- On Sunday, 2023-10-14 from ~12:00 (maybe before) to 17:55 CEST, Open Food Facts core websites (world.openfoodfacts.org + [all.countries].openfoodfacts.org) were experiencing issues: either "Software error" or "No products" when asking for a list of products.
- API and core websites were working for product pages, eg. https://world.openfoodfacts.org/product/3168930010265/cruesli-melange-de-noix-quaker
- On off3, hosting mongodb, load were very high and 80+ of the ram was full.
Around 17:55 I just restarted mongodb -- systemctl restart mongod
-- and things get back to work: load get back to ~1, RAM was arround 50%, sites were working.
Same issue occurs on Sunday at ~10:55, except server load and RAM were normal. I have also restarted mongod and things get back to work.
The MongoDB logs on off3 show a lot of connections refused:
/var/log/mongodb/mongod.log.1:
{"t":{"$date":"2023-10-15T10:54:09.661+02:00"},"s":"I", "c":"NETWORK", "id":22942, "ctx":"listener","msg":"Connection refused because there are too many open connections","attr":{"connectionCount":301}}
The current maximum number of connections is 300:
off3:/var/log/mongodb# grep maxIncoming /etc/mongod.conf maxIncomingConnections: 300
The mplotqueries tool from mtools can be used to plot the number of connections being opened and closed and the current active connections. See: https://rueckstiess.github.io/mtools/mplotqueries.html#connection-churn-plot
Note: mtools has not been updated in years, and it works with the very old (not JSON) MongoDB log format. The logs can be converted to the old format with https://github.com/ricojf-mongodb/convert-json-logs-to-legacy
On Saturday we reached the 300 connections limit until Charles restarted MongoDB, but the connections then continued to pile up.
On Sunday morning, we reached the maximum again, until Charles again restarted MongoDB. The connections started to climb again, but then went back to normal in the early afternoon.

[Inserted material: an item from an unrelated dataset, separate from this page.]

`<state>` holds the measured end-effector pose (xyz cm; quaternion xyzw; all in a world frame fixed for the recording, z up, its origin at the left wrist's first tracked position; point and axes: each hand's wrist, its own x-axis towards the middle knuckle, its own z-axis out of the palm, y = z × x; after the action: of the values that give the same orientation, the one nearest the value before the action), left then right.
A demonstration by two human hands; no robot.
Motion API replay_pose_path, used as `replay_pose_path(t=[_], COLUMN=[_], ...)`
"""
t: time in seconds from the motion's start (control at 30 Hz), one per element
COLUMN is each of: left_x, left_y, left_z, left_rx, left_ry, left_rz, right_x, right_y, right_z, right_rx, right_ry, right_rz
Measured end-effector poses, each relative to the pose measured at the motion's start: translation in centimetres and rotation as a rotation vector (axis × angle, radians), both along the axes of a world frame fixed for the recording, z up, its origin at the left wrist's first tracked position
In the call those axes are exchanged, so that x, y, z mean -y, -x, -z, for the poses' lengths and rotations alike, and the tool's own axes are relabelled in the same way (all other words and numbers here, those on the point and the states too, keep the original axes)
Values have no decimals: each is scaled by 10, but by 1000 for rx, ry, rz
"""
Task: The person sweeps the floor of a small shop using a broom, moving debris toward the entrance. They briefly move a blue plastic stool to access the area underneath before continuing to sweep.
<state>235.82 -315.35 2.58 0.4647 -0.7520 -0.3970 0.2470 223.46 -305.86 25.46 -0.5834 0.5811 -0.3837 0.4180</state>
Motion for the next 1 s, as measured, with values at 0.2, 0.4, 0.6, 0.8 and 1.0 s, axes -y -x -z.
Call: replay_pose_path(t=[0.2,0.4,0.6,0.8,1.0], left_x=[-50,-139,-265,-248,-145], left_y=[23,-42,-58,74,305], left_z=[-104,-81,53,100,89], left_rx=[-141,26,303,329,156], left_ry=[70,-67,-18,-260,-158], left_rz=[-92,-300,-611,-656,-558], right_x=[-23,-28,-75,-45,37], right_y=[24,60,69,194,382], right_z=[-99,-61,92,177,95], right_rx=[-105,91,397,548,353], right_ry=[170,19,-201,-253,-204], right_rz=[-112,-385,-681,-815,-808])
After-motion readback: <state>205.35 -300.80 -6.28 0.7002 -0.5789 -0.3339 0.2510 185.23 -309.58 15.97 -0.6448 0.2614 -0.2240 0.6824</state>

On Monday everything is normal.
In the MongoDB logs we can see that MongoDB connections are coming from different IP addresses. e.g. with the Saturday logs:
`grep -c 51.210.154.203 mongod.log.2.legacy 119320
grep -c 10.1.0.110 mongod.log.2.legacy 11194
grep -c 10.1.0.111 mongod.log.2.legacy 42185
grep -c 10.1.0.112 mongod.log.2.legacy 10281
grep -c 10.0.0.1 mongod.log.2.legacy 129725`
10.0.0.1 is off1 currently running off and off-pro, 10.1.0.* are the containers on off2 for obf, opf, and opff, and 51.210.154.203 is ovh2.

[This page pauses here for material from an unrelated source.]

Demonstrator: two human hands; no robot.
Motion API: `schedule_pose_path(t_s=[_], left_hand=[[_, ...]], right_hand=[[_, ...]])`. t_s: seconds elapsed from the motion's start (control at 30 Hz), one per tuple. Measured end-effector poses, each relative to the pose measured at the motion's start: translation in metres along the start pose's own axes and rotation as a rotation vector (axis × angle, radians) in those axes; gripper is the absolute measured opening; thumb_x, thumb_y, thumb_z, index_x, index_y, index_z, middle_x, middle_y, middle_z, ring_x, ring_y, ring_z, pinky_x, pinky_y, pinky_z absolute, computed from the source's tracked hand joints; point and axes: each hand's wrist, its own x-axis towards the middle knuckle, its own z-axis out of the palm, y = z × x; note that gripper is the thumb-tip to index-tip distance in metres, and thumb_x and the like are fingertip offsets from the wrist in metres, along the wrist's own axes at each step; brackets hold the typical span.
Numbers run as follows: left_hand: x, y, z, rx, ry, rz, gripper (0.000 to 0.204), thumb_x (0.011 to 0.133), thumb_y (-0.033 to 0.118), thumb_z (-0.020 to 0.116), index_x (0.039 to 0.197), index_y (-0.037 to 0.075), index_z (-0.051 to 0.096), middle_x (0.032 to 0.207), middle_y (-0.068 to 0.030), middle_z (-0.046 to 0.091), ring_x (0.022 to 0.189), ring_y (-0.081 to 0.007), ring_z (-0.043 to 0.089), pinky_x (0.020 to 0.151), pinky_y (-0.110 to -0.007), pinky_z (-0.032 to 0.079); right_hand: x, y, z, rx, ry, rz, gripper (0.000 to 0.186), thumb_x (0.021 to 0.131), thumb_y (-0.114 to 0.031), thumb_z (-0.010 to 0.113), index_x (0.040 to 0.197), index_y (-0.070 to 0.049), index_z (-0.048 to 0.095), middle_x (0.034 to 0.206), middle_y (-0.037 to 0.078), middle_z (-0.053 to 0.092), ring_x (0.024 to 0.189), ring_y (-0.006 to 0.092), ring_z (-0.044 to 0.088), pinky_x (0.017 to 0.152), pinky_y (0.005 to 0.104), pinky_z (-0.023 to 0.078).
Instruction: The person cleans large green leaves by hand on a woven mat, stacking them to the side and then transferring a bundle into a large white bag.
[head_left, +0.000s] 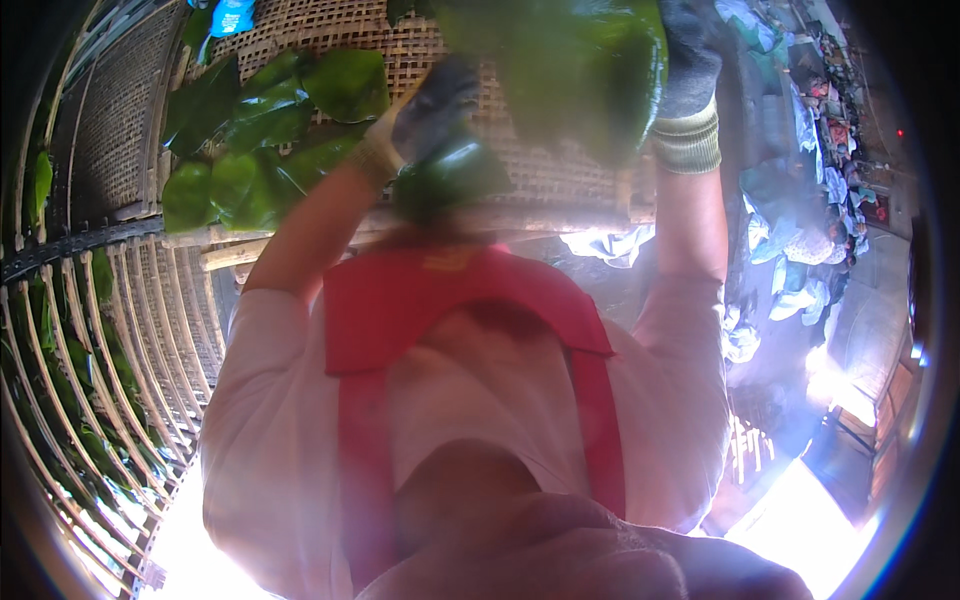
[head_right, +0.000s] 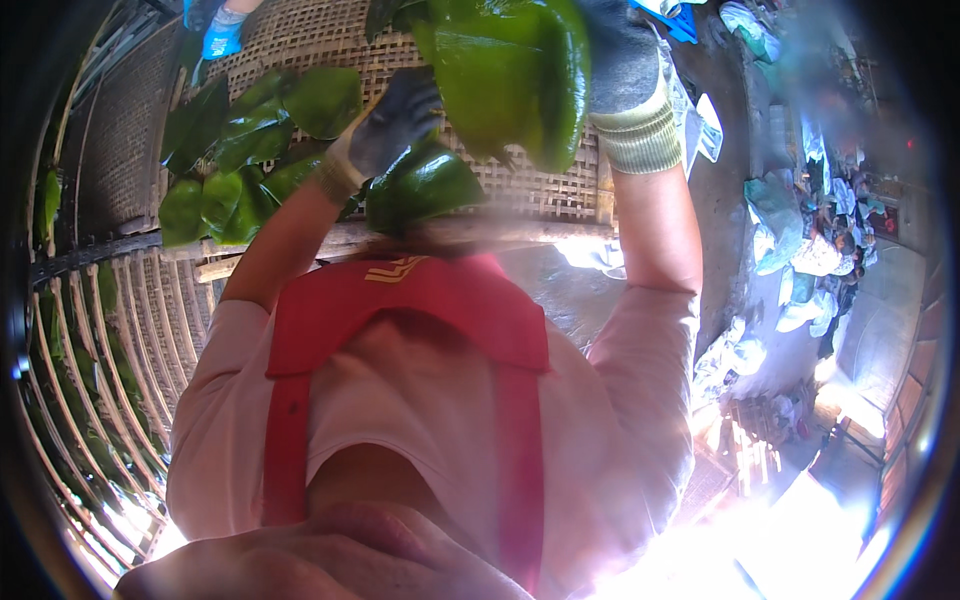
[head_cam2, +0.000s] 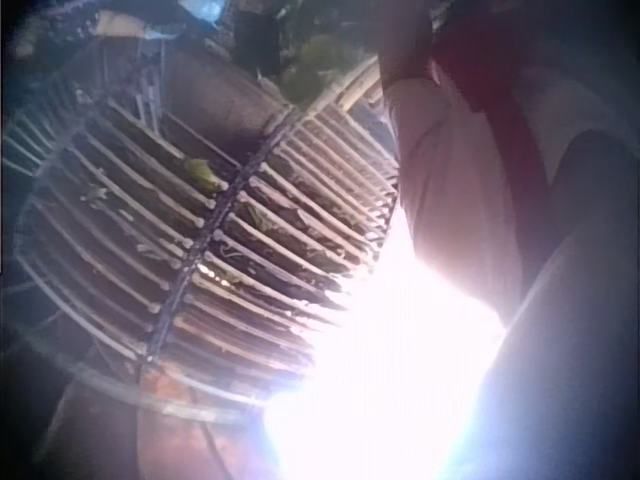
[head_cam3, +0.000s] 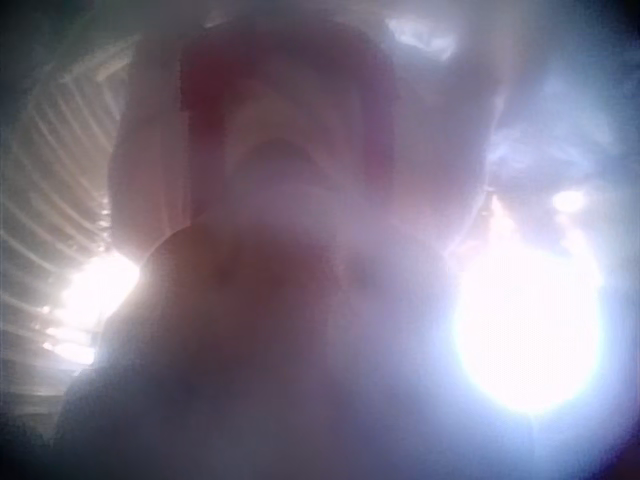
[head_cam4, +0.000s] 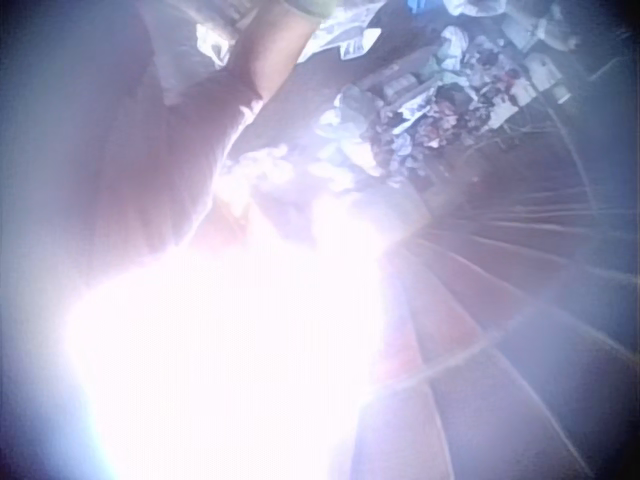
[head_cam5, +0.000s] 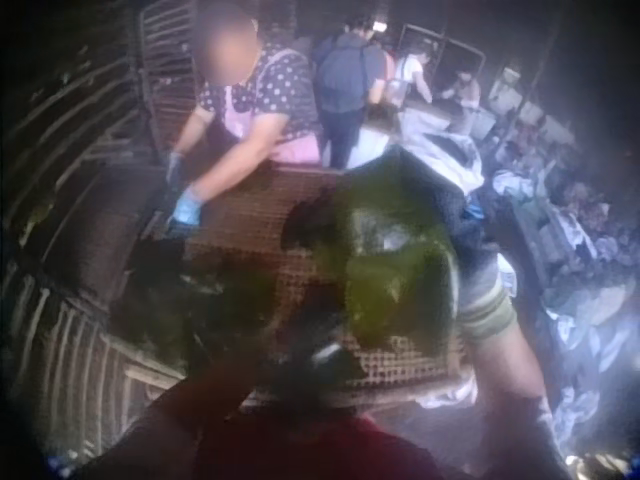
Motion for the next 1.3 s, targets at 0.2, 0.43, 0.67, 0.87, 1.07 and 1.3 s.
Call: schedule_pose_path(t_s=[0.2,0.43,0.67,0.87,1.07,1.3], left_hand=[[0.020,0.011,0.031,0.524,-0.077,-0.028,0.065,0.085,0.045,0.058,0.137,0.013,0.037,0.129,-0.0075,0.050,0.118,-0.0233,0.049,0.102,-0.048,0.038],[-0.019,0.055,0.010,1.130,0.246,-0.197,0.047,0.095,0.026,0.044,0.137,0.007,0.037,0.124,-0.0112,0.054,0.105,-0.0232,0.056,0.102,-0.041,0.039],[-0.093,0.121,-0.082,1.372,0.332,-0.146,0.044,0.089,0.019,0.054,0.128,0.003,0.044,0.123,-0.0118,0.050,0.113,-0.0221,0.048,0.100,-0.033,0.037],[-0.117,0.212,-0.125,1.380,0.233,0.021,0.036,0.083,0.007,0.051,0.118,0.000,0.052,0.115,-0.0130,0.056,0.106,-0.0237,0.054,0.096,-0.032,0.044],[-0.127,0.296,-0.192,0.372,0.387,-0.150,0.040,0.096,0.021,0.039,0.132,0.003,0.040,0.126,-0.0104,0.051,0.108,-0.0211,0.055,0.098,-0.033,0.043],[-0.027,0.361,-0.174,0.622,0.771,-0.508,0.040,0.093,0.009,0.042,0.132,0.001,0.043,0.131,-0.0101,0.050,0.116,-0.0190,0.052,0.099,-0.030,0.043]], right_hand=[[0.001,0.009,-0.015,-0.199,0.050,-0.207,0.042,0.087,-0.006,0.052,0.127,0.004,0.047,0.125,0.013,0.053,0.111,0.0231,0.053,0.096,0.0329,0.041],[-0.029,-0.006,0.011,-0.115,0.127,-0.110,0.053,0.082,-0.003,0.054,0.133,0.003,0.040,0.130,0.015,0.051,0.115,0.0224,0.053,0.097,0.0302,0.041],[-0.032,0.120,0.087,-0.501,-0.122,0.269,0.038,0.090,-0.002,0.038,0.127,0.001,0.047,0.121,0.010,0.055,0.109,0.0186,0.054,0.098,0.0314,0.041],[0.029,0.136,0.217,0.592,-0.169,0.197,0.034,0.095,-0.015,0.035,0.120,0.001,0.052,0.115,0.012,0.058,0.107,0.0241,0.055,0.099,0.0372,0.042],[0.100,0.146,0.316,1.349,0.104,0.606,0.022,0.089,-0.003,0.045,0.103,-0.003,0.062,0.097,0.010,0.065,0.085,0.0238,0.063,0.080,0.0357,0.053],[0.085,0.127,0.345,1.545,0.166,0.862,0.023,0.084,-0.012,0.053,0.106,-0.006,0.058,0.101,0.008,0.061,0.095,0.0211,0.058,0.078,0.0309,0.050]])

What's relevant for this issue is not the number of connections, but the number of active connections.
I created a script to track the number of active connections per client ip address: track_connections_in_mongodb_log.py
track_connections_in_mongodb_log.py --log mongod.log.2 [..] IP address: 10.0.0.1, Active connections: 14 IP address: 10.1.0.112, Active connections: 3 IP address: 10.1.0.111, Active connections: 4 IP address: 51.210.154.203, Active connections: 433 IP address: 10.1.0.110, Active connections: 11 IP address: 127.0.0.1, Active connections: 0
It appears that 51.210.154.203 (ovh2) is the remote that accumulates connections and makes us hit the maximum (300).
Note: the number of active connections reported by the script is above 300 because it's a full day log and in the middle MongoDB was restarted.

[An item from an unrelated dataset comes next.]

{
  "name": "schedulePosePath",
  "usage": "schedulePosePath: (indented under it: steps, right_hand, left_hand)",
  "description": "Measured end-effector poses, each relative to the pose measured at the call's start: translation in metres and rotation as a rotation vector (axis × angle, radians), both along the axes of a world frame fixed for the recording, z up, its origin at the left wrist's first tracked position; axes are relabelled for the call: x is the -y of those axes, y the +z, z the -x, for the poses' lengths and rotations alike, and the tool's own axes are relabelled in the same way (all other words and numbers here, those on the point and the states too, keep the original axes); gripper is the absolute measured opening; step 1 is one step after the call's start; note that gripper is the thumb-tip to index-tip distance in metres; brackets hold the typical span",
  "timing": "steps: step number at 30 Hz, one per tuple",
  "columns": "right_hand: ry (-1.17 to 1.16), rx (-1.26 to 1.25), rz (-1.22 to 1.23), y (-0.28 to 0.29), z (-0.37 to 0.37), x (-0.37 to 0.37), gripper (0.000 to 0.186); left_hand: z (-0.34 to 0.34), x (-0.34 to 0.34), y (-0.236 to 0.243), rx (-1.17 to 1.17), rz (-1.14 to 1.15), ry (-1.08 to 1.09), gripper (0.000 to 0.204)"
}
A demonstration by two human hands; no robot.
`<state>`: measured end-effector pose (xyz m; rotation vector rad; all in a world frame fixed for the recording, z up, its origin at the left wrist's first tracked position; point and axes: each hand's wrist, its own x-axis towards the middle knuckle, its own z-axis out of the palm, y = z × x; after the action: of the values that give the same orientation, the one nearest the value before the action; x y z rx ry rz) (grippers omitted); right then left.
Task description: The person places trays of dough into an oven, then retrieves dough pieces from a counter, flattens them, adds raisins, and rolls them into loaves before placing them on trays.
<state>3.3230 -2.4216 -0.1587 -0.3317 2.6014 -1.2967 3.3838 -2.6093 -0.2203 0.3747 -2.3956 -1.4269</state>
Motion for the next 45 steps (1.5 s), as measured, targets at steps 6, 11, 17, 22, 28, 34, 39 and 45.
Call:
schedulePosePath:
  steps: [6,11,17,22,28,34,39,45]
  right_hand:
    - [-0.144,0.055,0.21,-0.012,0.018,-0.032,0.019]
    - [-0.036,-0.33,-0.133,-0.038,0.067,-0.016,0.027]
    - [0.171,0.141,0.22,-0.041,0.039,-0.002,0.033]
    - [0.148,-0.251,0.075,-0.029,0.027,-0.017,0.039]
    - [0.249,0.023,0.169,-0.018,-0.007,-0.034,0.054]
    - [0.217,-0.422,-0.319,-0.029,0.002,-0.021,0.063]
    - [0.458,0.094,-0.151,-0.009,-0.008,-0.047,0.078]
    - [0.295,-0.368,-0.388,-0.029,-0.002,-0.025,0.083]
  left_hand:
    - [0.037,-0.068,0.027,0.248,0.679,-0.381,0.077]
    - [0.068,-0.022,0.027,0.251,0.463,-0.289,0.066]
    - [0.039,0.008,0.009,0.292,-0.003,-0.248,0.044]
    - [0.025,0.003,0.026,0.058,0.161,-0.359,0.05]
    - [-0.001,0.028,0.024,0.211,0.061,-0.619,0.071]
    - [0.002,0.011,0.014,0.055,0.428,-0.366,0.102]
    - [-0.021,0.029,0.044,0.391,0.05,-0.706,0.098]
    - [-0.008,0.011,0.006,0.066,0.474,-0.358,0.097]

From the mongodb logs, we can see that the corresponding client is written in Python:
{"t":{"$date":"2023-10-15T01:17:54.641+02:00"},"s":"I", "c":"NETWORK", "id":51800, "ctx":"conn39884","msg":"client metadata","attr":{"remote":"51.210.154.203:43260","client":"conn39884","doc":{"driver":{"name":"PyMongo","version":"3.12.3"},"os":{"type":"Linux","name":"Linux","architecture":"x86_64","version":"5.10.0-19-amd64"},"platform":"CPython 3.11.5.final.0"}}}
After some investigation, it's not clear why there were so many connections attempts from pymongo. It's clear however that it tried to reconnect many times to MongoDB: sentry issue
Connection pooling is handled by Pymongo entirely, and we're currently respecting client creation best practices (not creating the client before forking). In Pymongo 4.0, one of the improvement is a better connection management to avoid "connection storms", upgrading from 3.12 to 4.5 would possibly help.
This was done in robtooff PR #1267